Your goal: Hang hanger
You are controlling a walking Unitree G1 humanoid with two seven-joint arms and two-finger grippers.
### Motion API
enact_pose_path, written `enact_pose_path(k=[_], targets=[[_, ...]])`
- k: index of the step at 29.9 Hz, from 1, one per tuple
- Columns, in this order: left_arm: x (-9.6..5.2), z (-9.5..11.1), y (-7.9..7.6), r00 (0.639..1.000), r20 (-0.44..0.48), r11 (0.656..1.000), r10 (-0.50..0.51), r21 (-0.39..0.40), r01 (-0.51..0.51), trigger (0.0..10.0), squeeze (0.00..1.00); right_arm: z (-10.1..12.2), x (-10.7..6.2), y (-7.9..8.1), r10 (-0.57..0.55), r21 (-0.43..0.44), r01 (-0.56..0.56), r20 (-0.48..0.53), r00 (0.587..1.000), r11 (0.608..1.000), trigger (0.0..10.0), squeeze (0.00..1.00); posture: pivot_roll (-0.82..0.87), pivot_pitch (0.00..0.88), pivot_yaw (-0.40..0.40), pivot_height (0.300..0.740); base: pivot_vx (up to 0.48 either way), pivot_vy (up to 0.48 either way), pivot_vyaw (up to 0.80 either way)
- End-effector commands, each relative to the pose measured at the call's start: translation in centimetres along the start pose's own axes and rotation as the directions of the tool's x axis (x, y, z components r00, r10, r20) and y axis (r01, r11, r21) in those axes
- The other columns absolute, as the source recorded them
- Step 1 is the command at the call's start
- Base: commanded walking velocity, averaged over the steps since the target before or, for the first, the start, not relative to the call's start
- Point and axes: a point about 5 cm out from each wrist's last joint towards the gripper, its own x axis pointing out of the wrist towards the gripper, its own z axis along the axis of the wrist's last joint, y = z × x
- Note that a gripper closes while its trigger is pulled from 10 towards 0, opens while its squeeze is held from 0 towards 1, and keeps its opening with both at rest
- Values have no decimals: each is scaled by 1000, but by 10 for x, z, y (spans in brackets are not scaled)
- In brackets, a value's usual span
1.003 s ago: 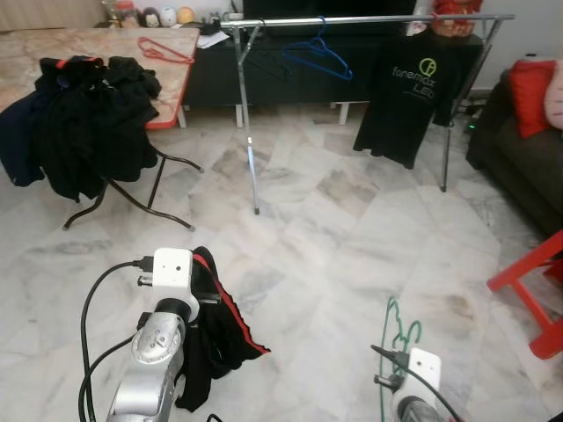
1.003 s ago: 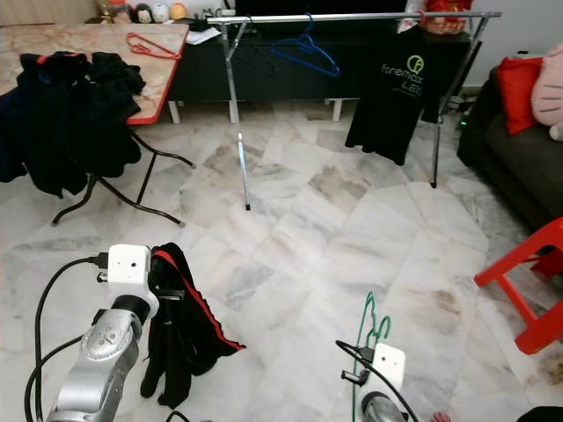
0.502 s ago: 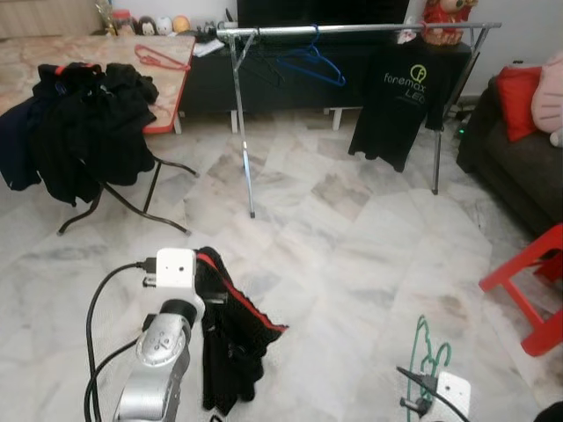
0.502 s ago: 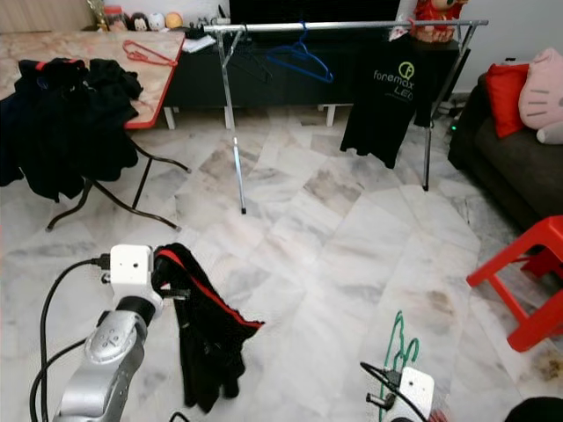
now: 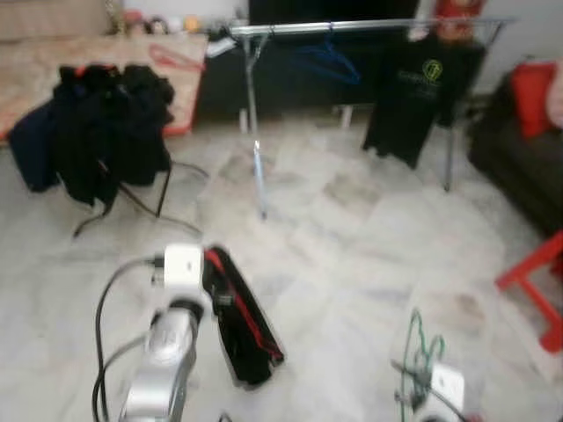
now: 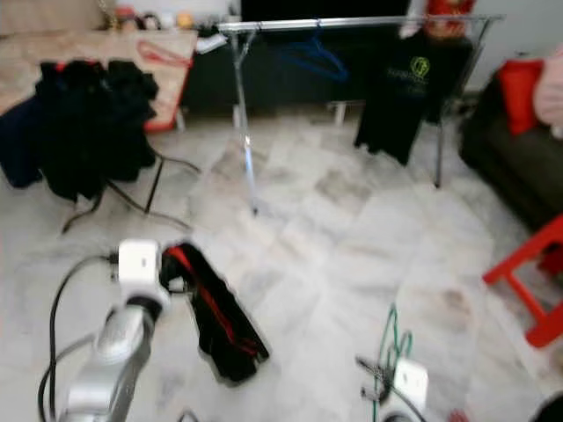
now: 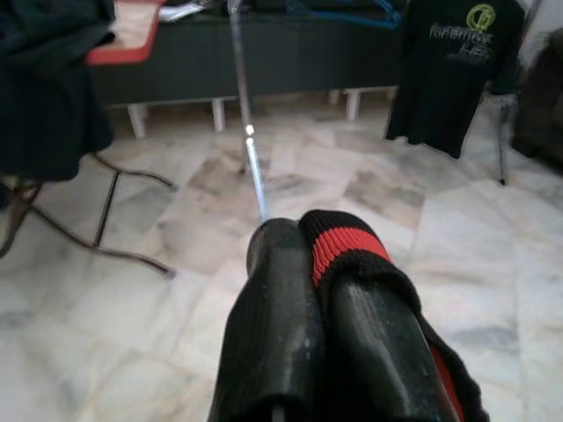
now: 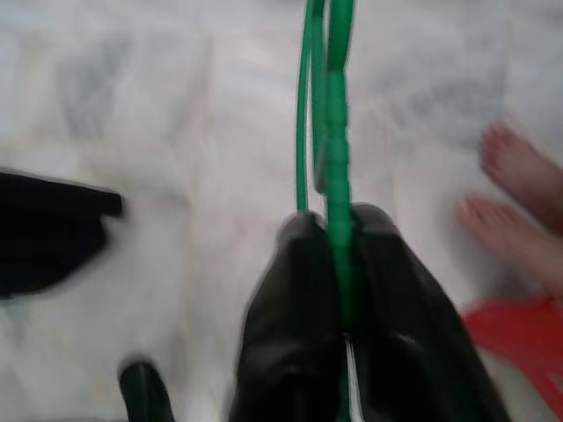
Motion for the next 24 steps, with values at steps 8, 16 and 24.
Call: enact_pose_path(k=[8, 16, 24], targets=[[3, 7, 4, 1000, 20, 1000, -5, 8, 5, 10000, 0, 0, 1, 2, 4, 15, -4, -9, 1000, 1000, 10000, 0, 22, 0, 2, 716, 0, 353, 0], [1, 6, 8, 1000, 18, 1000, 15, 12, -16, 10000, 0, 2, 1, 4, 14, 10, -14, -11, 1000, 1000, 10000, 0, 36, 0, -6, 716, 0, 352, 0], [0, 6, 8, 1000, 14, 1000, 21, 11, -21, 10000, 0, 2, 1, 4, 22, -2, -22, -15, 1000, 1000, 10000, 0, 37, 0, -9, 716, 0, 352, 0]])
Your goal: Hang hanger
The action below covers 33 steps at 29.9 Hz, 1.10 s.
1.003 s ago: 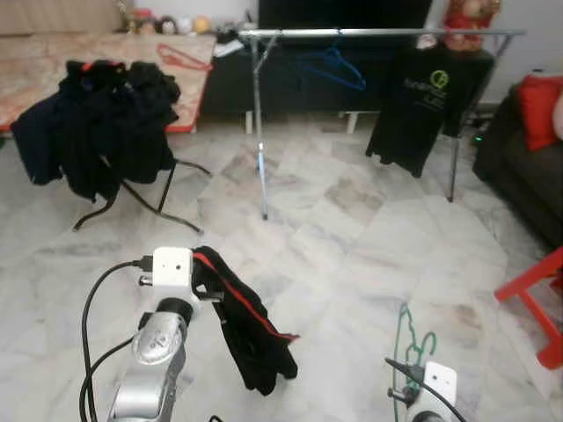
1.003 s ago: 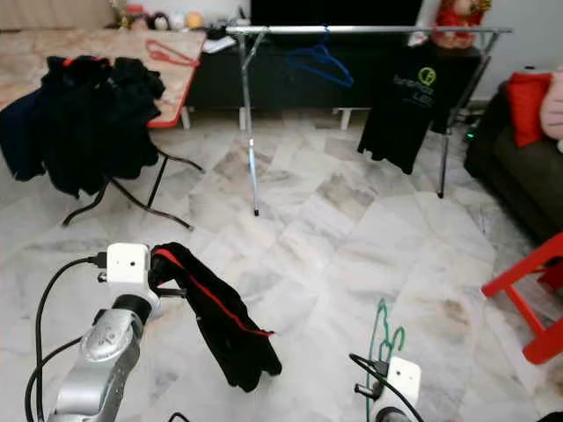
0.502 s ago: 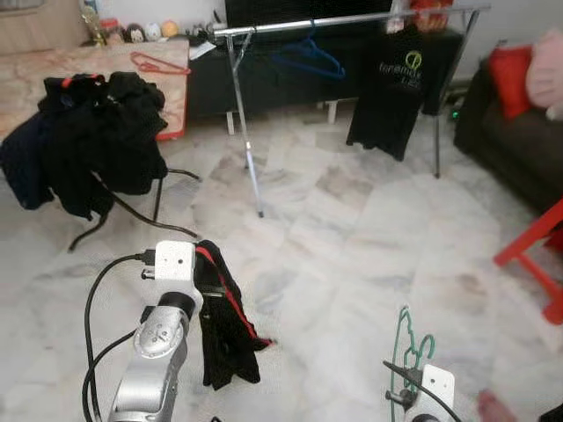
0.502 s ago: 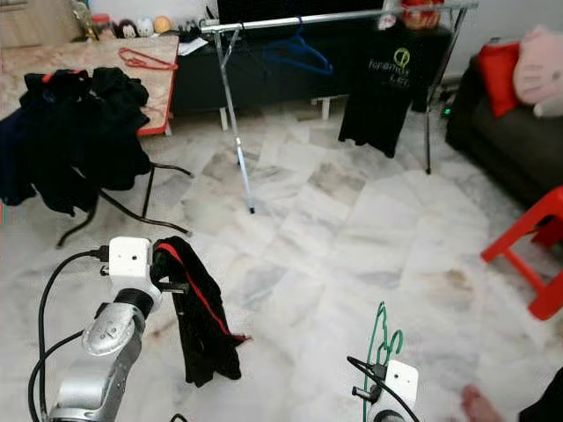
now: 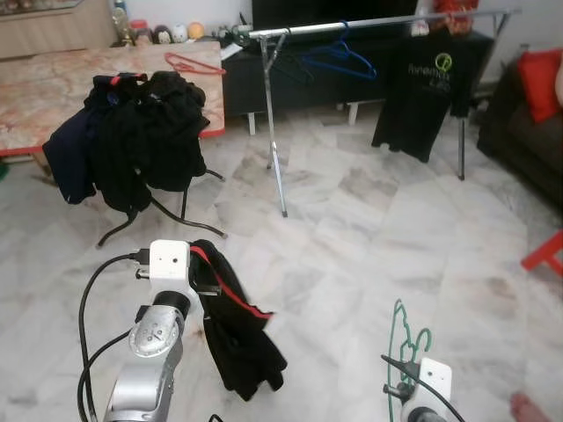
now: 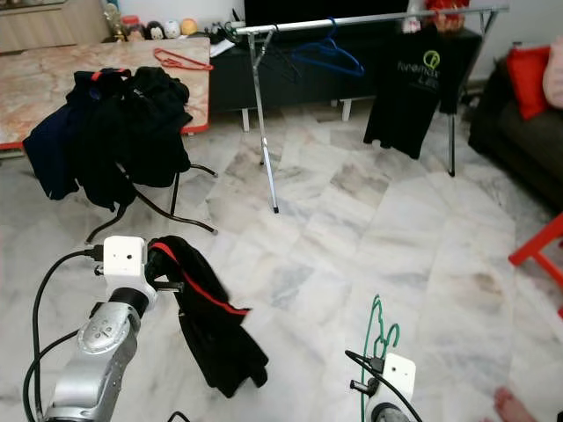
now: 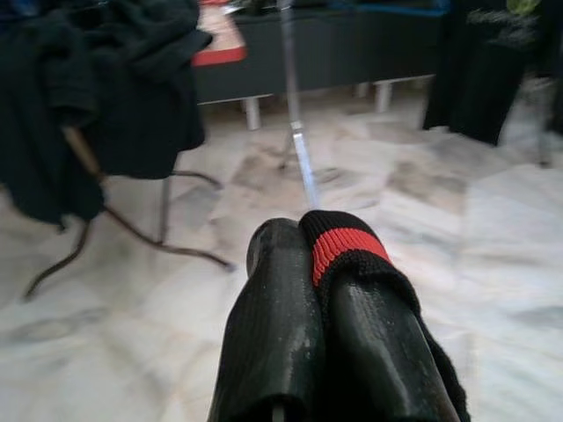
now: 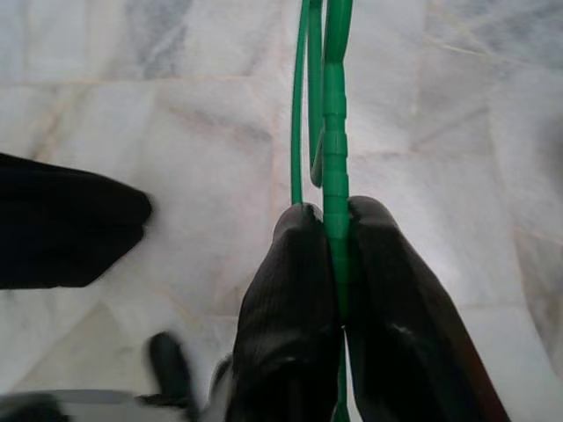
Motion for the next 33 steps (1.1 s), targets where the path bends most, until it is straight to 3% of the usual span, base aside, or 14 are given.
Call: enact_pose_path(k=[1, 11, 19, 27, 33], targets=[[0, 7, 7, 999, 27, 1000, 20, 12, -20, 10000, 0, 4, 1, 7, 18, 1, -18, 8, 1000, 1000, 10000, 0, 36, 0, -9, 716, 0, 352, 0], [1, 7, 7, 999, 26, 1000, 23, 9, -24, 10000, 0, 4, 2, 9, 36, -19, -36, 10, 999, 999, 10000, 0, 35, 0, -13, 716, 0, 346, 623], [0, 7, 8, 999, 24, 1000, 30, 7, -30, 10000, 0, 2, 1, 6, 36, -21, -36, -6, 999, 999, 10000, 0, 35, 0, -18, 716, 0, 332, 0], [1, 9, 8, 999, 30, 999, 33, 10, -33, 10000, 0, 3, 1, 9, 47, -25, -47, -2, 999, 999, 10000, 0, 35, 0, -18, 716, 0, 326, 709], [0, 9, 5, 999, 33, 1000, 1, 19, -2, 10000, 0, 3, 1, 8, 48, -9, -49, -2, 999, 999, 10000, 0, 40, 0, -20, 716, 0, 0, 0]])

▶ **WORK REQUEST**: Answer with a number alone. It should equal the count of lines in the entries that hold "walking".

▶ **SOLVED PROBLEM**: 2